Friday, September 28, 2007

Major update for OmegaWiki

OmegaWiki has had some major update; the version of MySQL that is installed has been updated, several files have been changed to InnoDB and a lot of functionality has changed behind the scenes.

One of the effects is that the performance has improved noticeable; that was really needed. The difference in performance is a relief. It is fun again to work on the data.

One difference is that the way the relations work; relations are currently associated with a "class" and this class defines what relation types are possible. We have added a few classes so far; "linguistic entity" is one. The associated relation types allow us to indicate where the linguistic entity fits in and, where it is spoken. There will be many more classes and relation types, the quality of the classes and relation types will make a difference to the quality and the usefulness of our data.

Thanks,
GerardM

Friday, September 07, 2007

Demo Semantic Support on a new URL

At Wikimania I presented what we are doing to bring real time Semantic Support to Wikipedia. The URL in my presentation is no longer valid, the new location is at: wikipedia.wikitestsite.org.

You will find a dump of the English Wikipedia and you many of the expressions that we already now are in green.

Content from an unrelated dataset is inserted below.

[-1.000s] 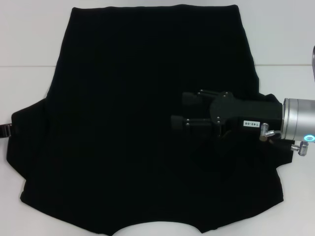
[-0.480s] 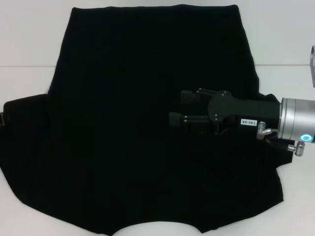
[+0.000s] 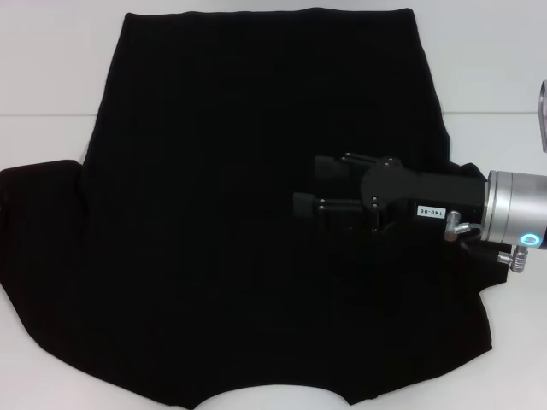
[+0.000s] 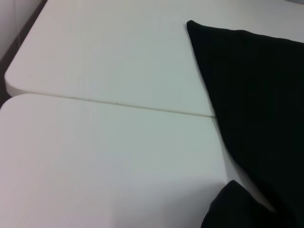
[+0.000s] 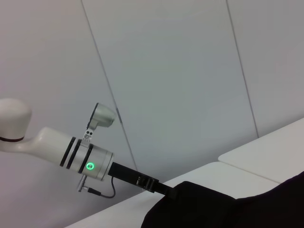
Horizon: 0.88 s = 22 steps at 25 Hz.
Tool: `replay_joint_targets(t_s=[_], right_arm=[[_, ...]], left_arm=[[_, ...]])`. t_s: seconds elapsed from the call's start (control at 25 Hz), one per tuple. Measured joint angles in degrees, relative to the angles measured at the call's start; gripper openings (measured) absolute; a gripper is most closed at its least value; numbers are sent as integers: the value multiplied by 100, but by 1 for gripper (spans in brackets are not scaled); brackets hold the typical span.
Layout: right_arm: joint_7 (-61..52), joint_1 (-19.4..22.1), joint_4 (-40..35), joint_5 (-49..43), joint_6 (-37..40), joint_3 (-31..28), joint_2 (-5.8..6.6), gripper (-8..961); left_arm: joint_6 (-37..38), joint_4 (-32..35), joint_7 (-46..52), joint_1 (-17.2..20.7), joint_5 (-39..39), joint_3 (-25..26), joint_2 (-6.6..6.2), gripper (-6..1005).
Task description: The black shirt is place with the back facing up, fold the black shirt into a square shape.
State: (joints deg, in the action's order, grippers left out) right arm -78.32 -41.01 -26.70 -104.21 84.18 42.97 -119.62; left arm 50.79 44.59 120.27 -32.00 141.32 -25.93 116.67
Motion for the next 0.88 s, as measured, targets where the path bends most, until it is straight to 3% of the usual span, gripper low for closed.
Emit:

We are working towards a situation where new concepts defined in OmegaWiki will be recognised in the future data mining of the same article.

What we are discussing at the moment is adding functionality to the concepts found. Some are obvious like giving the definition, giving an option to go to OmegaWiki when the definition does not fit, showing translations for the expression in the language that is of interest to the reader.

We can imagine that there is more functionality that you would consider useful. Please let us know .. :)

Thanks,
GerardM

Monday, September 03, 2007

Connecting data from different databases

In OmegaWiki there are different datasets. These represent different origins and have a different emphasis. What we are working on is to connecting the data in these different datasets. Currently over four percent of our Community data is connected to data of the UMLS.

These connections are not without problems. The UMLS does not have the same (lexical) outlook; it is quite happy to have a singular and a plural to be part of the same concept. In OmegaWiki we do not support the notion of plurals yet. For the UMLS it is not a problem to include Geologists as it is included as a subject heading. We have it connected to geologist.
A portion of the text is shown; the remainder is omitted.